THE TASK:
Write out each line of the listing as it stands, without the images.

Start of Block

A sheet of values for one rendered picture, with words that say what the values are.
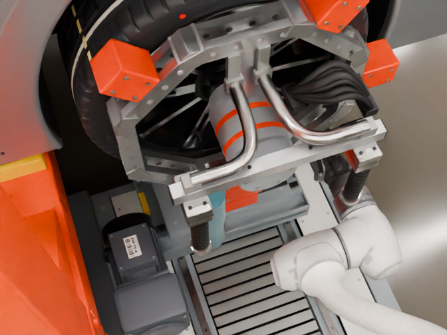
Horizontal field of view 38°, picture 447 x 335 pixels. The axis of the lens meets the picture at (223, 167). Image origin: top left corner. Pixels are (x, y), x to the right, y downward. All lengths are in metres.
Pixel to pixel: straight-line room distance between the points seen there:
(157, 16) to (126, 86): 0.14
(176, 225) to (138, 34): 0.88
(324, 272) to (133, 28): 0.64
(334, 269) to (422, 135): 1.12
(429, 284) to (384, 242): 0.76
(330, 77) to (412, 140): 1.24
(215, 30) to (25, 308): 0.61
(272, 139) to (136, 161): 0.30
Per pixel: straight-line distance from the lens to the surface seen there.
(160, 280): 1.70
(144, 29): 1.18
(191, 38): 1.16
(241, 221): 2.03
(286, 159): 1.19
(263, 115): 1.31
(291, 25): 1.18
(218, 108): 1.34
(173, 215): 1.96
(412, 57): 2.64
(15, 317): 0.83
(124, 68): 1.12
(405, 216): 2.28
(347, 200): 1.41
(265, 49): 1.19
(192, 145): 1.59
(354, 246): 1.46
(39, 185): 1.55
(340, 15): 1.22
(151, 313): 1.68
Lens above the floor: 2.02
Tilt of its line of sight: 63 degrees down
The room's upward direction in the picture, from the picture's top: straight up

End of Block

SOLUTION:
A sheet of values for one rendered picture, with words that say what the values are.
Horizontal field of view 38°, picture 447 x 335 pixels. The axis of the lens meets the picture at (223, 167). Image origin: top left corner. Pixels are (x, y), x to the right, y downward. All lengths are in metres.
Pixel to pixel: straight-line room distance between the points seen there:
(157, 16) to (126, 86): 0.14
(176, 225) to (138, 34): 0.88
(324, 272) to (133, 28): 0.64
(334, 269) to (422, 135): 1.12
(429, 284) to (384, 242): 0.76
(330, 77) to (412, 140): 1.24
(215, 30) to (25, 308): 0.61
(272, 139) to (136, 161): 0.30
Per pixel: straight-line distance from the lens to the surface seen there.
(160, 280): 1.70
(144, 29): 1.18
(191, 38): 1.16
(241, 221): 2.03
(286, 159): 1.19
(263, 115): 1.31
(291, 25): 1.18
(218, 108): 1.34
(173, 215): 1.96
(412, 57): 2.64
(15, 317): 0.83
(124, 68): 1.12
(405, 216): 2.28
(347, 200): 1.41
(265, 49): 1.19
(192, 145): 1.59
(354, 246): 1.46
(39, 185): 1.55
(340, 15): 1.22
(151, 313): 1.68
Lens above the floor: 2.02
Tilt of its line of sight: 63 degrees down
The room's upward direction in the picture, from the picture's top: straight up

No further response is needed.